**Assignment**. Report every line of the listing below in which the string "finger" occurs.
• • • •
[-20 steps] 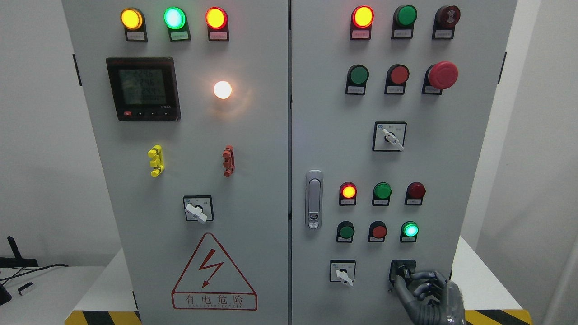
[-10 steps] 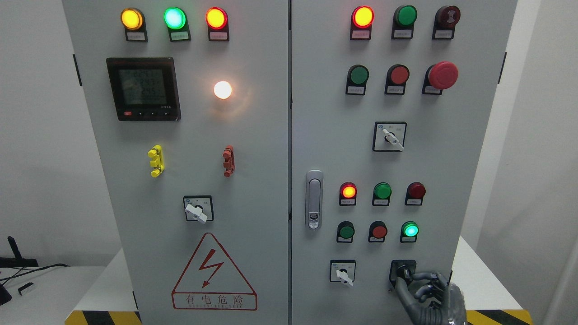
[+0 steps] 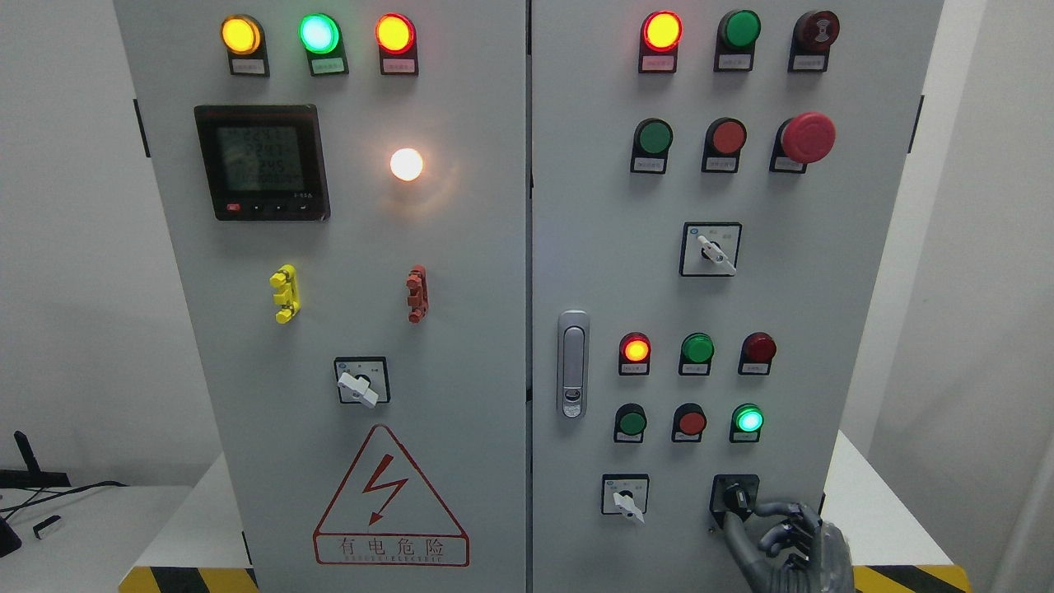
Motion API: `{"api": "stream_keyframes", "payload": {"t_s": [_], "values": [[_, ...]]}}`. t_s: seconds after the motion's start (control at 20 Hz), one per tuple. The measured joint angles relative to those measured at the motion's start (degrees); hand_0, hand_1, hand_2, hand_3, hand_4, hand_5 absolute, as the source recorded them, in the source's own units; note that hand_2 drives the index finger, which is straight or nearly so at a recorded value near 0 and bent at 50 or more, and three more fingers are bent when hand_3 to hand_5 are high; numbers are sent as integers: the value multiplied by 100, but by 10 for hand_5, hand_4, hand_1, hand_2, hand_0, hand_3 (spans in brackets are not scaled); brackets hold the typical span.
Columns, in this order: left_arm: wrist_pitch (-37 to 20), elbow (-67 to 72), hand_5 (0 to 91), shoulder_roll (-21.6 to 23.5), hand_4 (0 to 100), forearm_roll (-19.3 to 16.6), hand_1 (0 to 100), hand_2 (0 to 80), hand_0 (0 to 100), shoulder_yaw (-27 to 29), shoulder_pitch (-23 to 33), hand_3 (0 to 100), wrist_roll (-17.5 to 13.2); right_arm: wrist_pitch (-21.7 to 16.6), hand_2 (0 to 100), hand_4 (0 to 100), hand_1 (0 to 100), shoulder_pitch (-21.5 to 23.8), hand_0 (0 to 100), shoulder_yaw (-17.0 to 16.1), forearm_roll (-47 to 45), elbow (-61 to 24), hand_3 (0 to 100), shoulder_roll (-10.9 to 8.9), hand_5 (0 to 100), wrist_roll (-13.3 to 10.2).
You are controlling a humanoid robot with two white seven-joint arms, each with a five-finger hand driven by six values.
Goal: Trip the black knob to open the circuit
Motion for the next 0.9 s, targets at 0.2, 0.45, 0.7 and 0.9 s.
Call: {"api": "stream_keyframes", "payload": {"t_s": [0.2, 0.45, 0.7, 0.9], "values": [[0, 0, 0, 0, 0, 0, 389, 0, 120, 0, 0, 0, 0, -432, 468, 785, 765, 242, 193, -21, -7, -55, 766, -52, 894, -15], [0, 0, 0, 0, 0, 0, 389, 0, 120, 0, 0, 0, 0, -1186, 418, 685, 673, 673, 180, -54, -42, -142, 733, -114, 730, -45], [0, 0, 0, 0, 0, 0, 389, 0, 120, 0, 0, 0, 0, -1887, 337, 464, 465, 1147, 208, -73, -249, -305, 505, -157, 462, 352], [0, 1, 0, 0, 0, 0, 389, 0, 120, 0, 0, 0, 0, -2176, 138, 261, 355, 1580, 232, -65, -515, -485, 302, -183, 270, 641]]}}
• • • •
**Answer to this problem**.
Motion API: `{"api": "stream_keyframes", "payload": {"t_s": [_], "values": [[_, ...]]}}`. t_s: seconds after the motion's start (control at 20 Hz), one per tuple. The measured joint angles relative to those measured at the motion's start (degrees); hand_0, hand_1, hand_2, hand_3, hand_4, hand_5 absolute, as the source recorded them, in the source's own units; note that hand_2 drives the index finger, which is straight or nearly so at a recorded value near 0 and bent at 50 or more, and three more fingers are bent when hand_3 to hand_5 are high; numbers are sent as integers: the value multiplied by 100, but by 10 for hand_5, hand_4, hand_1, hand_2, hand_0, hand_3 (spans in brackets are not scaled); brackets hold the typical span.
You are controlling a humanoid robot with two white seven-joint arms, each with a five-finger hand driven by six values.

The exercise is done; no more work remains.